START INPUT RECORDS
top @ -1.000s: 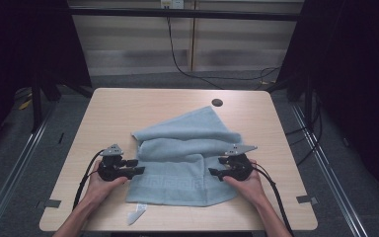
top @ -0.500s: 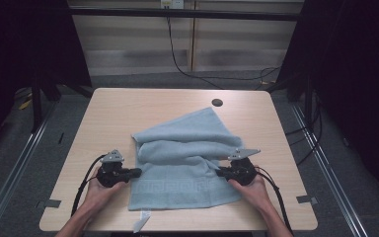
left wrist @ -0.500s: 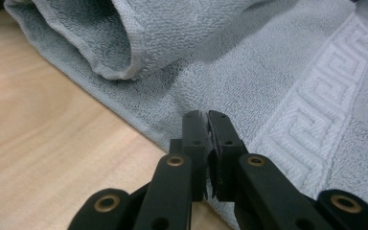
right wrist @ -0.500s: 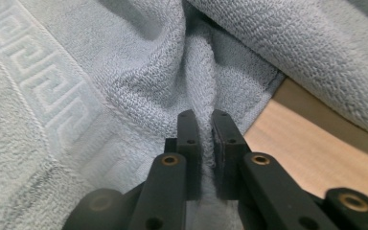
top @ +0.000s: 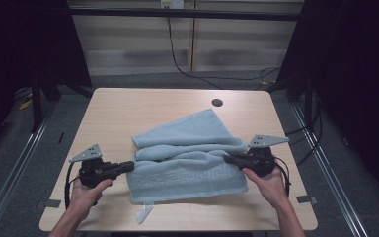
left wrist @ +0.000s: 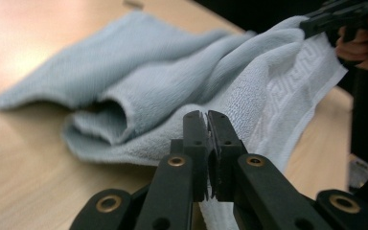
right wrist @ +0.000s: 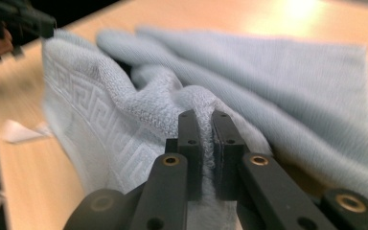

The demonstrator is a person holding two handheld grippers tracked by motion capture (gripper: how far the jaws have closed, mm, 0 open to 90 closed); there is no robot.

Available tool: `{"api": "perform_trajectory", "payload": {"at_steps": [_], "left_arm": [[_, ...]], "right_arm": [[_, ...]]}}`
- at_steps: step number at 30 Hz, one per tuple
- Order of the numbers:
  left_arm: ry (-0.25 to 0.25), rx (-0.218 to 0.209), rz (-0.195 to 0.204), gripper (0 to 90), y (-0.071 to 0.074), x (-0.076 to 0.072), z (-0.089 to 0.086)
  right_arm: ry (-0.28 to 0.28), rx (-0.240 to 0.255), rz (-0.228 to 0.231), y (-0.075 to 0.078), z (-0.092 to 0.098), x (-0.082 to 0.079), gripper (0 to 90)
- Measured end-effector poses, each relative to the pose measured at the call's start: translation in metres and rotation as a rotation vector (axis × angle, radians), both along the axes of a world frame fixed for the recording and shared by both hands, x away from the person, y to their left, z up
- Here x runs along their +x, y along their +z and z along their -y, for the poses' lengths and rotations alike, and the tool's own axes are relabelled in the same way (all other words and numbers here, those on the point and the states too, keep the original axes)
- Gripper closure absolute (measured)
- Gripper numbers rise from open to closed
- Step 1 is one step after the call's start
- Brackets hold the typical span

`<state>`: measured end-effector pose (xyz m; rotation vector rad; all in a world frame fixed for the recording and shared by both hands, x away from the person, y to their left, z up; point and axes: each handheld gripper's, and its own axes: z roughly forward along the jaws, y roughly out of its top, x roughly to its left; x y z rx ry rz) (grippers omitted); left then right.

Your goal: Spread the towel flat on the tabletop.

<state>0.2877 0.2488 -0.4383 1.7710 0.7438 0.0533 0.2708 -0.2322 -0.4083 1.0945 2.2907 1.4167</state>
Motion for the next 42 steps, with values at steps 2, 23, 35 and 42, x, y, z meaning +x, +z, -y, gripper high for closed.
{"api": "perform_trajectory", "payload": {"at_steps": [2, 23, 35, 42], "left_arm": [[-0.005, -0.032, 0.016, 87.1, 0.009, -0.006, -0.003], [-0.086, 0.239, -0.117, 62.8, -0.044, 0.014, 0.027], [-0.099, 0.359, -0.089, 67.0, -0.065, 0.020, 0.048], [-0.159, 0.361, -0.094, 70.0, -0.063, -0.027, 0.042]], "right_arm": [[0.008, 0.030, 0.026, 0.015, 0.002, -0.011, 84.2], [0.025, -0.032, -0.138, -0.050, 0.008, -0.018, 54.8], [0.050, -0.125, -0.202, -0.094, -0.035, 0.029, 62.6], [0.093, -0.103, -0.210, -0.094, -0.035, -0.005, 62.9]]}}
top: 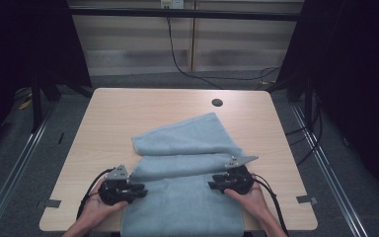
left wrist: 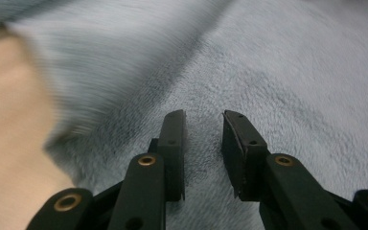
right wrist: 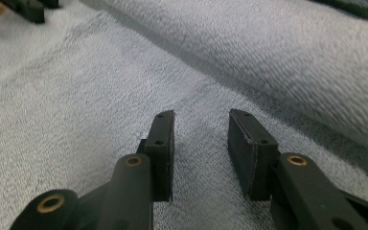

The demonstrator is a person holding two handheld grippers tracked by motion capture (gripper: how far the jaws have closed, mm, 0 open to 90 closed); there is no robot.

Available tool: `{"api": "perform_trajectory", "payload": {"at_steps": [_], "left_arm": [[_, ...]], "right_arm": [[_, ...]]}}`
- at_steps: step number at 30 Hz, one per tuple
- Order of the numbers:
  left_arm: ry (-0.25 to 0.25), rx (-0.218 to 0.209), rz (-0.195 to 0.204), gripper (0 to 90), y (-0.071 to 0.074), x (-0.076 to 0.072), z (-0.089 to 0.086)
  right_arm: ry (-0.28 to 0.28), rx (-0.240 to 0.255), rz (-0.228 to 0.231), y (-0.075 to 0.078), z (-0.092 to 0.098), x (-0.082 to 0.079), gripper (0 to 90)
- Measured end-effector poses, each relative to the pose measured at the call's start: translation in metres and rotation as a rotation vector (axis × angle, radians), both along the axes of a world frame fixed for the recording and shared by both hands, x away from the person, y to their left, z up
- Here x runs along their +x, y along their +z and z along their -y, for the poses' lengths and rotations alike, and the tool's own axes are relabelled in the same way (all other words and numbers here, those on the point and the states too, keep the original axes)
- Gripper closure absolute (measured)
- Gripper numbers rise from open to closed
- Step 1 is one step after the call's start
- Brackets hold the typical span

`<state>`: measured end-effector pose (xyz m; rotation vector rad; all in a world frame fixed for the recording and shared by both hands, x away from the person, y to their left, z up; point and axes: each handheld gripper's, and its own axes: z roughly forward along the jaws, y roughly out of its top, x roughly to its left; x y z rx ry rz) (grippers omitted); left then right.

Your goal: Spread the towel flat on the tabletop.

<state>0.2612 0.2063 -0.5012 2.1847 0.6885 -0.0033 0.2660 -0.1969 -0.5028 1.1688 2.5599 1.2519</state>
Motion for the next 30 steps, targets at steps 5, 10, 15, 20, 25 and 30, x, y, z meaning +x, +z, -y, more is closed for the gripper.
{"api": "perform_trajectory", "payload": {"at_steps": [5, 10, 15, 20, 25, 30], "left_arm": [[-0.041, -0.027, -0.052, 70.7, 0.000, -0.021, -0.002], [-0.093, -0.037, -0.083, 71.2, 0.001, -0.045, -0.006], [-0.086, -0.122, -0.069, 68.5, 0.013, -0.030, -0.007], [0.033, -0.176, -0.061, 68.2, 0.020, 0.021, -0.001], [0.061, -0.124, -0.065, 67.6, 0.008, 0.056, 0.014], [0.065, -0.054, -0.046, 66.9, -0.004, 0.059, 0.017]], "right_arm": [[0.034, 0.009, -0.010, 0.001, -0.005, -0.028, 63.1], [0.086, 0.027, -0.041, 0.002, -0.009, -0.056, 63.0], [0.087, 0.032, -0.028, 0.011, -0.003, -0.061, 61.9], [-0.039, 0.093, 0.065, 0.035, 0.019, -0.024, 64.1], [-0.109, 0.054, 0.114, 0.041, 0.023, 0.031, 66.2], [-0.142, 0.003, 0.053, 0.018, 0.015, 0.072, 66.0]]}}
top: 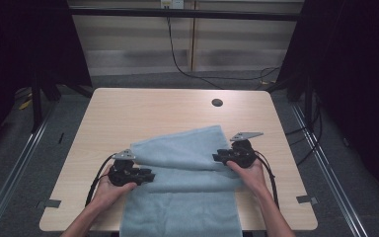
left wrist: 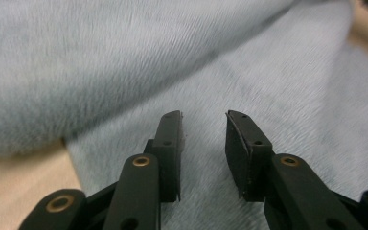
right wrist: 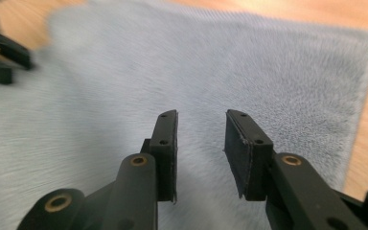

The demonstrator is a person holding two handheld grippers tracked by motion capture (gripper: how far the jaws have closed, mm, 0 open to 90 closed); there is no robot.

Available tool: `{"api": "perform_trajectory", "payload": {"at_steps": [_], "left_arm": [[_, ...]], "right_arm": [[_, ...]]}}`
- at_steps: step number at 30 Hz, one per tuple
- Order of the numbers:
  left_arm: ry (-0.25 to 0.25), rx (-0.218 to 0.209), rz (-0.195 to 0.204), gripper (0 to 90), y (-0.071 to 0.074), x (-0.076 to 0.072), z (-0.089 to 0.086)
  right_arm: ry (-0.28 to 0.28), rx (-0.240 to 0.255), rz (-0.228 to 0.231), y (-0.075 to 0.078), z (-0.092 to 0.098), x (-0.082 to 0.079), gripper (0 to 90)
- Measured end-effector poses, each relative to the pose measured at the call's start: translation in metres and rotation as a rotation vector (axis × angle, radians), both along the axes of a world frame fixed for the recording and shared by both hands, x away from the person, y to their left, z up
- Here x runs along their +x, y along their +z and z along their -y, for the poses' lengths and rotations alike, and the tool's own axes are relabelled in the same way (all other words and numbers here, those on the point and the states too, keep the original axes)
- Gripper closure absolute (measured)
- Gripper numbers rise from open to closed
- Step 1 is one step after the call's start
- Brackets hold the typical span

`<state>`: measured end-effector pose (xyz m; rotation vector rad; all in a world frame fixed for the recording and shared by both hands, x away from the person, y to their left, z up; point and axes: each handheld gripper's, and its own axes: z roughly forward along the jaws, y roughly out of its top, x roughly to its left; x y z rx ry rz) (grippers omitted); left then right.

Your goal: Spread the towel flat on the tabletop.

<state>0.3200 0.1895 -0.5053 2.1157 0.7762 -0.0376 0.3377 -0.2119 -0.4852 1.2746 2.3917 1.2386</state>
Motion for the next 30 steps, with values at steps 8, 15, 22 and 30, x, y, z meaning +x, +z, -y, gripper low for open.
{"api": "perform_trajectory", "payload": {"at_steps": [8, 15, 22, 30], "left_arm": [[0.012, 0.009, 0.019, 69.2, 0.000, -0.012, -0.014], [-0.034, 0.021, -0.005, 69.2, 0.003, -0.042, -0.023], [-0.077, 0.002, -0.031, 66.0, 0.006, -0.057, -0.023], [0.091, -0.022, 0.001, 61.2, 0.009, 0.005, -0.013]], "right_arm": [[-0.089, -0.029, -0.007, -0.022, 0.007, 0.017, 69.3], [-0.165, -0.048, 0.019, -0.023, 0.019, 0.021, 65.9], [-0.110, -0.030, 0.026, -0.024, -0.003, 0.016, 57.4], [-0.086, -0.030, 0.031, -0.024, -0.024, 0.036, 56.4]]}}
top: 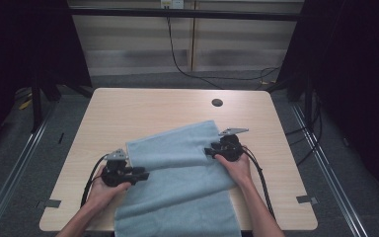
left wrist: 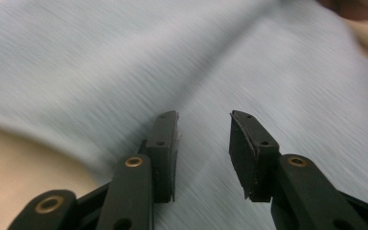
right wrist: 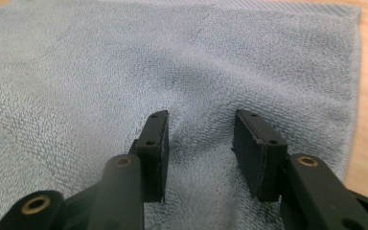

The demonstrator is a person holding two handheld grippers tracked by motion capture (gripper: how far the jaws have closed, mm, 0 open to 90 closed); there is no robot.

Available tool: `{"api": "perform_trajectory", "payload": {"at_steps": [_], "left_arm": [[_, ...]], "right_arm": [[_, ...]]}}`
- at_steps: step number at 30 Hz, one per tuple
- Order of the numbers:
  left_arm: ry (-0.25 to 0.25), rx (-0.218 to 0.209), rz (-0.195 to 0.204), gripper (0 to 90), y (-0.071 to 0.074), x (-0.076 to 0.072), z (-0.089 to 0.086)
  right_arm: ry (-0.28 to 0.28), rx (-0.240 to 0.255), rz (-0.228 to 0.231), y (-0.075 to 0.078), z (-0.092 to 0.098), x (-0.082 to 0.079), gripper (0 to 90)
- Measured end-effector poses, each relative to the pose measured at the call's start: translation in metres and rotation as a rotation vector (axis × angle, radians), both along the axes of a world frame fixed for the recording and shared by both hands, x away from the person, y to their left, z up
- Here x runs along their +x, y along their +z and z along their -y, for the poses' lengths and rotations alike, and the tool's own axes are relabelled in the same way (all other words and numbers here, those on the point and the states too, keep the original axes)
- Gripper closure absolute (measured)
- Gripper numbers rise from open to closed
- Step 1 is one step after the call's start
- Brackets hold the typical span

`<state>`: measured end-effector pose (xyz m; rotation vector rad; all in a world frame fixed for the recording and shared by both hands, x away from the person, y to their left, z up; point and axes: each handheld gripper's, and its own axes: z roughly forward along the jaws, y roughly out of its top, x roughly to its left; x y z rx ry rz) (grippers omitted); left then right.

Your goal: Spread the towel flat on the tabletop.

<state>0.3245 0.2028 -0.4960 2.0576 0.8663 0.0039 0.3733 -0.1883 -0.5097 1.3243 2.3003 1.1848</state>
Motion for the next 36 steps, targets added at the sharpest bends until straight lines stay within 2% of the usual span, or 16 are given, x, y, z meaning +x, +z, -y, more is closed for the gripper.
{"api": "perform_trajectory", "payload": {"at_steps": [2, 5, 6, 11, 14, 15, 20, 22, 23, 26, 27, 29, 32, 33, 35, 36], "left_arm": [[0.050, -0.025, 0.002, 61.2, 0.006, 0.019, 0.005], [0.059, 0.031, 0.004, 62.1, 0.003, 0.036, 0.014], [0.057, 0.055, 0.014, 63.1, 0.000, 0.040, 0.015], [0.120, 0.027, 0.049, 66.6, -0.009, 0.055, 0.008], [0.127, 0.047, 0.056, 68.0, -0.008, 0.064, 0.006], [0.180, 0.069, 0.085, 68.0, -0.008, 0.066, 0.004], [0.231, 0.023, 0.071, 66.0, -0.012, 0.076, -0.008], [0.230, 0.006, 0.073, 64.9, -0.010, 0.076, -0.011], [0.220, 0.002, 0.065, 63.5, -0.009, 0.075, -0.013], [0.206, -0.014, 0.067, 62.9, -0.001, 0.063, -0.018], [0.196, -0.015, 0.071, 64.2, 0.001, 0.058, -0.018], [0.117, -0.018, 0.080, 64.4, 0.006, 0.044, -0.019], [0.044, 0.001, 0.072, 64.5, 0.008, 0.020, -0.016], [0.025, 0.033, 0.074, 64.9, 0.005, 0.013, -0.015], [0.008, 0.077, 0.048, 64.9, -0.003, 0.008, -0.013], [0.017, 0.090, 0.059, 65.2, -0.007, 0.004, -0.013]], "right_arm": [[0.001, -0.001, -0.003, 0.000, -0.001, 0.002, 55.6], [0.000, -0.003, -0.007, 0.001, -0.002, 0.008, 55.1], [-0.005, -0.004, -0.012, 0.001, -0.001, 0.011, 54.8], [-0.032, -0.002, -0.001, 0.000, 0.004, 0.016, 54.0], [-0.042, -0.005, 0.000, 0.000, 0.008, 0.018, 51.5], [-0.051, -0.005, 0.000, 0.001, 0.008, 0.018, 50.5], [-0.035, -0.012, 0.041, 0.015, 0.014, 0.006, 49.6], [-0.030, -0.006, 0.047, 0.017, 0.015, 0.002, 49.5], [-0.028, 0.005, 0.075, 0.024, 0.016, -0.010, 48.2], [-0.011, 0.038, 0.085, 0.031, 0.019, -0.022, 46.8], [0.008, 0.057, 0.107, 0.039, 0.022, -0.035, 54.0], [0.039, 0.071, 0.104, 0.042, 0.023, -0.040, 55.4], [0.122, 0.064, 0.057, 0.039, 0.018, -0.057, 63.7], [0.166, 0.054, 0.040, 0.032, 0.011, -0.069, 65.4], [0.177, 0.052, 0.029, 0.029, 0.009, -0.072, 65.8], [0.180, 0.044, 0.015, 0.026, 0.008, -0.073, 66.0]]}}
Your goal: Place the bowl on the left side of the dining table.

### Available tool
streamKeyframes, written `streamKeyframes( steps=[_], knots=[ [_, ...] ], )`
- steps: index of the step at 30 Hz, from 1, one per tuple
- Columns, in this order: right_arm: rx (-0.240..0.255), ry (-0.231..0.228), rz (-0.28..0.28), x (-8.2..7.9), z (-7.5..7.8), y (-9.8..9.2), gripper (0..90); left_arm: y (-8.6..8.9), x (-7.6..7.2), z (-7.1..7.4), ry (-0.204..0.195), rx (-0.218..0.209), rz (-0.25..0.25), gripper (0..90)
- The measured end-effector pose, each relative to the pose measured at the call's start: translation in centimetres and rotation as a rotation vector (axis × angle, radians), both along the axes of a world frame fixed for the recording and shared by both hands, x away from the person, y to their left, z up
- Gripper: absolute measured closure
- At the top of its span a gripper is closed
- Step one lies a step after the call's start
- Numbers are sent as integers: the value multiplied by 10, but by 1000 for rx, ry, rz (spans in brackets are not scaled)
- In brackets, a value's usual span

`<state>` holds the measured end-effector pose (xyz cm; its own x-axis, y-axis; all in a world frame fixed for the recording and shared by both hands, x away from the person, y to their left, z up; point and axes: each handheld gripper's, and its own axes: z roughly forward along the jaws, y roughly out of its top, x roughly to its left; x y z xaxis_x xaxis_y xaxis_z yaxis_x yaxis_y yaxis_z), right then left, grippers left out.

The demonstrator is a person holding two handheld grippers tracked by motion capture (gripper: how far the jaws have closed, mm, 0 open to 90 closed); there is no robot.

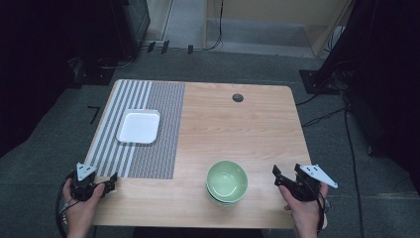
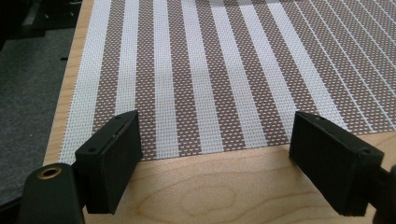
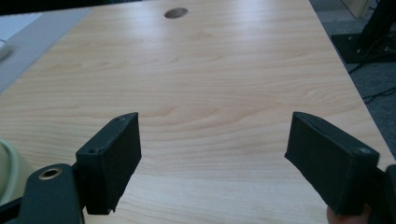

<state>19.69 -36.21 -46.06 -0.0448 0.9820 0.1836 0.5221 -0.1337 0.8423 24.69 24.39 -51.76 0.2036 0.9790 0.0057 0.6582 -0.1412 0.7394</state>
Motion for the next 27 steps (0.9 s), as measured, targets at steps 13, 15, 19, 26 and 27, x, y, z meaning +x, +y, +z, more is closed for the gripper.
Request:
streamKeyframes(
  steps=[13,15,19,26,27],
  knots=[
    [-7,-28,86,-6,20,40,283,0,0,0,0,0,0,163],
    [-3,-39,97,-6,21,44,303,0,0,0,0,0,0,163],
    [4,-57,126,-8,24,54,324,-1,0,0,0,0,7,164],
    [26,-75,183,-10,29,68,394,-1,0,0,-1,-1,9,164],
    [27,-79,187,-10,29,71,409,-1,0,0,-1,-1,9,164]
  ],
)
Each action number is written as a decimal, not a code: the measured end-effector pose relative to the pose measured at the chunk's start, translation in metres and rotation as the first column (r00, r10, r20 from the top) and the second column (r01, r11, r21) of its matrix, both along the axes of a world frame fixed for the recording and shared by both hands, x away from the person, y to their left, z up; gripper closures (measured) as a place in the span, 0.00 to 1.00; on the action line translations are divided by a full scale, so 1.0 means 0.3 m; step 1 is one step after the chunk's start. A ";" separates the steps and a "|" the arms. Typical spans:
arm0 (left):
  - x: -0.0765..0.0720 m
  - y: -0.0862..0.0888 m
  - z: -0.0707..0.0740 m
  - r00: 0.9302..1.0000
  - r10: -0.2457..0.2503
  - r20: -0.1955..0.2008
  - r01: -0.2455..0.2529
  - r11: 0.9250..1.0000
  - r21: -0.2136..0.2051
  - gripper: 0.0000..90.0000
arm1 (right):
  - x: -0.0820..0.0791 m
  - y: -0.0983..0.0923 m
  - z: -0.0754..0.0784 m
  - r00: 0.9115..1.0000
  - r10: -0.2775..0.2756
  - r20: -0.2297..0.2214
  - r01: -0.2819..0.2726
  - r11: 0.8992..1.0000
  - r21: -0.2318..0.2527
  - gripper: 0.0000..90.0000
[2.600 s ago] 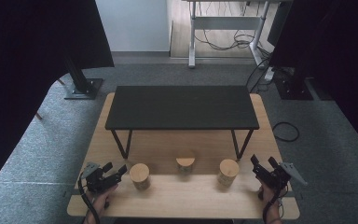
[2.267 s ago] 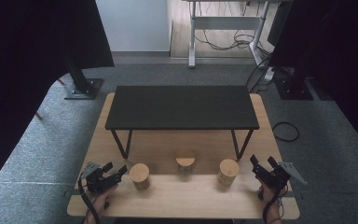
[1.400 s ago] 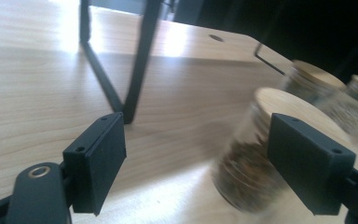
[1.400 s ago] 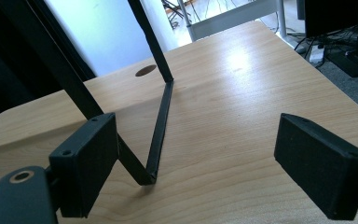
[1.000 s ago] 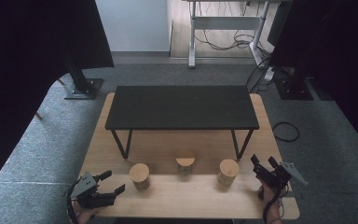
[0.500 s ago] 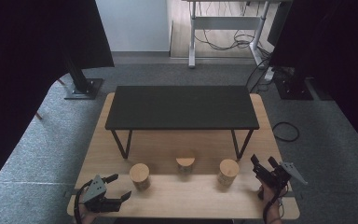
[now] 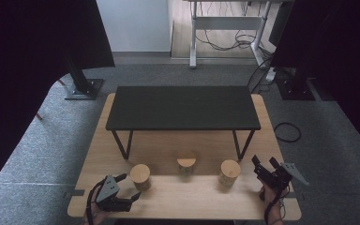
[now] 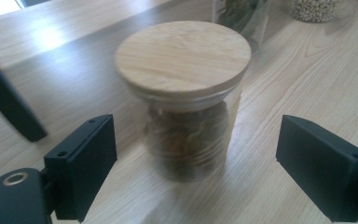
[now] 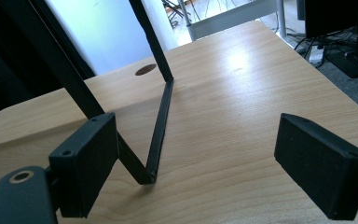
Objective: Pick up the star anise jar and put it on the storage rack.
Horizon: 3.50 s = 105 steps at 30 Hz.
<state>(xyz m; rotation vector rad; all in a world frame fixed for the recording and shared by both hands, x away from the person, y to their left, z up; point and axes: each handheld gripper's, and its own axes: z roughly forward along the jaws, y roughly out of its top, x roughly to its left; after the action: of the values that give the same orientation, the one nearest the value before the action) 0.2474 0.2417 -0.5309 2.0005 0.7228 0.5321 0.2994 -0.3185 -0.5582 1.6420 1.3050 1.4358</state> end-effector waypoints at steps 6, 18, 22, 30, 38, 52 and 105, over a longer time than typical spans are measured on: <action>0.030 -0.048 -0.015 1.000 0.003 -0.011 -0.003 1.000 0.029 0.11 | 0.000 0.001 0.000 1.000 0.000 -0.001 0.000 1.000 -0.004 0.15; 0.089 -0.071 -0.023 0.998 0.056 -0.014 -0.056 0.998 0.021 0.12 | 0.000 0.005 0.001 1.000 -0.003 -0.003 0.003 1.000 -0.012 0.14; 0.100 -0.085 -0.033 0.998 0.059 -0.017 -0.058 0.998 0.024 0.13 | 0.001 0.006 0.002 1.000 -0.004 -0.003 0.004 1.000 -0.014 0.14; 0.109 -0.106 -0.047 0.998 0.067 -0.019 -0.066 0.998 0.019 0.27 | 0.001 0.007 0.002 1.000 -0.006 -0.004 0.006 1.000 -0.020 0.14; 0.109 -0.108 -0.048 0.997 0.077 -0.010 -0.076 0.997 0.011 0.28 | 0.001 0.007 0.002 1.000 -0.005 -0.003 0.005 1.000 -0.018 0.14; 0.083 -0.122 -0.011 0.997 0.066 0.042 -0.067 0.997 0.023 0.28 | 0.001 0.006 0.002 1.000 -0.001 -0.004 0.001 1.000 -0.014 0.14; -0.021 -0.052 0.312 0.982 0.060 0.177 -0.055 0.998 -0.034 0.28 | -0.003 0.005 0.000 1.000 0.008 0.000 -0.008 1.000 -0.004 0.14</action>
<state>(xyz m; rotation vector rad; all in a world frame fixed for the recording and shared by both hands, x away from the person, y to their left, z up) 0.2411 0.2261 -0.4374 1.8819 0.6755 0.7204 0.2985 -0.3171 -0.5580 1.6367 1.3146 1.4369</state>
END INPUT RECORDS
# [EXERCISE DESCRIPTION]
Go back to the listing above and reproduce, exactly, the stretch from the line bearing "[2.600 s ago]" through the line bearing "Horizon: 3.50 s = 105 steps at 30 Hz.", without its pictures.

# [OUTPUT OF THE TASK]
[2.600 s ago] 
[2.267 s ago] 
[1.400 s ago] 
[1.400 s ago] 
[1.000 s ago] 
[0.500 s ago] 
[now] 
[now] 
[now] 
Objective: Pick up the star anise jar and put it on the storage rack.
Horizon: 3.50 s = 105 steps at 30 Hz.

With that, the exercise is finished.